Problem description -
Starting at the line containing "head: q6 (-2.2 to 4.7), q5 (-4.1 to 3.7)" and ending at the line containing "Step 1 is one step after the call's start", print every line of the material below exactly, both ends included, and stop there.

Material for the task -
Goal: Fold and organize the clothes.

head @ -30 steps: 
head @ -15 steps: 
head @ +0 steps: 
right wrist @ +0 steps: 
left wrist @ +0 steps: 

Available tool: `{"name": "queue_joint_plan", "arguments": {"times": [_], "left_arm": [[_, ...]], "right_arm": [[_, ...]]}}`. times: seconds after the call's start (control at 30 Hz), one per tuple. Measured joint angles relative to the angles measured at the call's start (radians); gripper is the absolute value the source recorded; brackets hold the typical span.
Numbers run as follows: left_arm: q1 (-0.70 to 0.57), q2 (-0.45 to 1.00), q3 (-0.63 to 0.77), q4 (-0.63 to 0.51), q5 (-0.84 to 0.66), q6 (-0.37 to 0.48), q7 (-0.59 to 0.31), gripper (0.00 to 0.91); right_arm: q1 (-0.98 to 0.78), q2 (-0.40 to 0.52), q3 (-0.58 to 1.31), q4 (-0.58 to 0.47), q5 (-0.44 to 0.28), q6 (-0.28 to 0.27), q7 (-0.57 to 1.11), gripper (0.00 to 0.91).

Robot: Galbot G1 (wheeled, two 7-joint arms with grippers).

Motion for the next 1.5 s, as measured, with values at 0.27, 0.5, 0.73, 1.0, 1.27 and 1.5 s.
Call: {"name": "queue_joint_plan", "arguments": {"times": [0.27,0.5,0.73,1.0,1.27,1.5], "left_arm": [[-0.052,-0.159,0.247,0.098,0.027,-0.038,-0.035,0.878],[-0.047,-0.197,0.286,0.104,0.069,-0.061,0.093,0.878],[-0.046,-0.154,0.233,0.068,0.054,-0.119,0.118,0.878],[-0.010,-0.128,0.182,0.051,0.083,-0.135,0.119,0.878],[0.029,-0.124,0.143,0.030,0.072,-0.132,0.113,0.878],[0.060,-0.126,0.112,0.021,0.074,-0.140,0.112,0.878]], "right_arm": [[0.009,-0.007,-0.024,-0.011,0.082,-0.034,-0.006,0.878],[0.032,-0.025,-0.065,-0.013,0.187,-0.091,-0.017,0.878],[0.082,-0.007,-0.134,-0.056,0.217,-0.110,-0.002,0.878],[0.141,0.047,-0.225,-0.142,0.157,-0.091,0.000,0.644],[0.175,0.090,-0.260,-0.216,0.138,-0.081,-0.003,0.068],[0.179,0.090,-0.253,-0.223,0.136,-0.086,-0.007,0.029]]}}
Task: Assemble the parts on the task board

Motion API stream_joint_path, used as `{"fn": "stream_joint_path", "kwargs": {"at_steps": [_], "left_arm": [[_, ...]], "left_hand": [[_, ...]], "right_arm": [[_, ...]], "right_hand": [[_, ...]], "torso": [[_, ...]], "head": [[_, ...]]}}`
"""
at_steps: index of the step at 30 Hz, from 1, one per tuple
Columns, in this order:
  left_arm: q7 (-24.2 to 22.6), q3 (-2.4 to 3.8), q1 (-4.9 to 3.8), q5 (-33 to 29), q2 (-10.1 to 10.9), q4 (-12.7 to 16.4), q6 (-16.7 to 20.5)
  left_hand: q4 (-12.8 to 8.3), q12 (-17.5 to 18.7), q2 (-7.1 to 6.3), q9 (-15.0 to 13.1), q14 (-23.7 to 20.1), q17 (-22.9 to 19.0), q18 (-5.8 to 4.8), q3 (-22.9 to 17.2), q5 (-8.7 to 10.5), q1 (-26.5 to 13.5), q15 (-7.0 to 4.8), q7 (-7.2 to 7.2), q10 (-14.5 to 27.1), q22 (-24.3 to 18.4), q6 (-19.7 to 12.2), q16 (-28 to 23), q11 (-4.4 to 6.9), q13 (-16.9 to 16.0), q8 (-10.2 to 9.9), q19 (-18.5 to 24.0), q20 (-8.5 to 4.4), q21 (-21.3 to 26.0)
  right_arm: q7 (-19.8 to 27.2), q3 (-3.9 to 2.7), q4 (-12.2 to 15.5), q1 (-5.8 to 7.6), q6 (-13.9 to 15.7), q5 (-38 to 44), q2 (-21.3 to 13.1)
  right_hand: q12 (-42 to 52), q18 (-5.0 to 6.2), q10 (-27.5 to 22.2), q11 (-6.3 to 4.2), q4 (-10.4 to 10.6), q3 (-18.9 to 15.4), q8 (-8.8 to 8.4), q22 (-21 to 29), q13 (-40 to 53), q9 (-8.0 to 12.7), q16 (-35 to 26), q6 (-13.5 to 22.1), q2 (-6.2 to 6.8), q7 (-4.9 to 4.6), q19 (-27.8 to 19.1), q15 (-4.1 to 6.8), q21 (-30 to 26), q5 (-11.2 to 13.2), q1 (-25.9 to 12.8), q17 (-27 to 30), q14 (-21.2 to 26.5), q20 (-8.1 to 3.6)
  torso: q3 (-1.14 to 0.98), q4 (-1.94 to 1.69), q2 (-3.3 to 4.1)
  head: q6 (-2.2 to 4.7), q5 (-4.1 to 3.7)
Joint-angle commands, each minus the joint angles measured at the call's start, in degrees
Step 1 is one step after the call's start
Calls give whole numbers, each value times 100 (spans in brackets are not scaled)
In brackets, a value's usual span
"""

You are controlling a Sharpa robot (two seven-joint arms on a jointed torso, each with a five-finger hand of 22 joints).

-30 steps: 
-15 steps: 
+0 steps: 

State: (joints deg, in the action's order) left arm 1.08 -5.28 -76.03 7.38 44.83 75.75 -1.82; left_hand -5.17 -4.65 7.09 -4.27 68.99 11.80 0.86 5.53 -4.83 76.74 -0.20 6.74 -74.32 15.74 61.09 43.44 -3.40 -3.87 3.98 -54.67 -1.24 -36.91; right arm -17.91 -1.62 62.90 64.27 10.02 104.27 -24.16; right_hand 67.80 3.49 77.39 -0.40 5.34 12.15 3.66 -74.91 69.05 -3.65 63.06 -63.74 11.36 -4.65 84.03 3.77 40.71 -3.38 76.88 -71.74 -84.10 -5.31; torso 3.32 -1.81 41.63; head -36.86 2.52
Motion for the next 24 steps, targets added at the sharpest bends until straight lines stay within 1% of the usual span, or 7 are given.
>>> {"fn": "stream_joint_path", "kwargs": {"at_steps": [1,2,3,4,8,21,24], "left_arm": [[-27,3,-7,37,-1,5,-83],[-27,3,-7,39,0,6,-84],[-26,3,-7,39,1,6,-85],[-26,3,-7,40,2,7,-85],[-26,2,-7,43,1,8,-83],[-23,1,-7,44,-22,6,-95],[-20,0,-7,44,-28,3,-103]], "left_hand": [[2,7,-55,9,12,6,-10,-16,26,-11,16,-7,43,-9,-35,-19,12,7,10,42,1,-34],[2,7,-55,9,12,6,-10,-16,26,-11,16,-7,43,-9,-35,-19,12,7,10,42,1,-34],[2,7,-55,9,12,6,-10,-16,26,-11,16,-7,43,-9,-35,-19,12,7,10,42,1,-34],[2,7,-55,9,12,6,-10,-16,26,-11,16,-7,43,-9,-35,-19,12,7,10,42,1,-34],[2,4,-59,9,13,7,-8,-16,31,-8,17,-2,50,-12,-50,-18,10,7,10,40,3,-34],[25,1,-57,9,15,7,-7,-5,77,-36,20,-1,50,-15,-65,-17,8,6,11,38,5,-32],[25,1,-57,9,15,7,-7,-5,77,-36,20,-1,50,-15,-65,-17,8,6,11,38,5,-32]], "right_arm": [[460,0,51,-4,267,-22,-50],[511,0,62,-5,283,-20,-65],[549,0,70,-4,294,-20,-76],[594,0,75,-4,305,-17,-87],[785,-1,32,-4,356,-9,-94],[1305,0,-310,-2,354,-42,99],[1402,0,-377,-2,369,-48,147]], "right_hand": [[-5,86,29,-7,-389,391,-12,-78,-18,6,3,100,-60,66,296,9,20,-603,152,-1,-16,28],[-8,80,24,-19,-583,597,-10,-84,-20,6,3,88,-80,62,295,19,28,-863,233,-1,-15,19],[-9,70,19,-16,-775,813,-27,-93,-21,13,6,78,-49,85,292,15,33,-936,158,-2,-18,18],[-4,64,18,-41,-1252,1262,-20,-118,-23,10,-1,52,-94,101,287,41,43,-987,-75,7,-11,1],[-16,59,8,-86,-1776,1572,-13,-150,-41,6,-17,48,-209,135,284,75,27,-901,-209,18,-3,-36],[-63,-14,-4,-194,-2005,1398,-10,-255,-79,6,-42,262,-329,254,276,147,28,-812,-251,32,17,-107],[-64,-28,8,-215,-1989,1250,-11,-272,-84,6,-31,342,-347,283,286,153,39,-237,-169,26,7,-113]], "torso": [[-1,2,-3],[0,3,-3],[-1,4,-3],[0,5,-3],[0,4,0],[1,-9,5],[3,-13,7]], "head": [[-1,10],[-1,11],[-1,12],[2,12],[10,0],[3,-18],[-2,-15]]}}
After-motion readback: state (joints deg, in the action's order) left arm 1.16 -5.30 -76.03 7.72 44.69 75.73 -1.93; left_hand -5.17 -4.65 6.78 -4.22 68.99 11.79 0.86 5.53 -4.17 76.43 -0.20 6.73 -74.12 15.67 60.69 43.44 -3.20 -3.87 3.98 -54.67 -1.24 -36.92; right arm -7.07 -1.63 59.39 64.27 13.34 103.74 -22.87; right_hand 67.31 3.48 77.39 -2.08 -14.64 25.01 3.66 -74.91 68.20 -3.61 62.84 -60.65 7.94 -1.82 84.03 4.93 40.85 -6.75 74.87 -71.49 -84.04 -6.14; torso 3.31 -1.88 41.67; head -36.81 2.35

Exercise answer -
  head: q6 (-2.2 to 4.7), q5 (-4.1 to 3.7)
Joint-angle commands, each minus the joint angles measured at the call's start, in degrees
Step 1 is one step after the call's start

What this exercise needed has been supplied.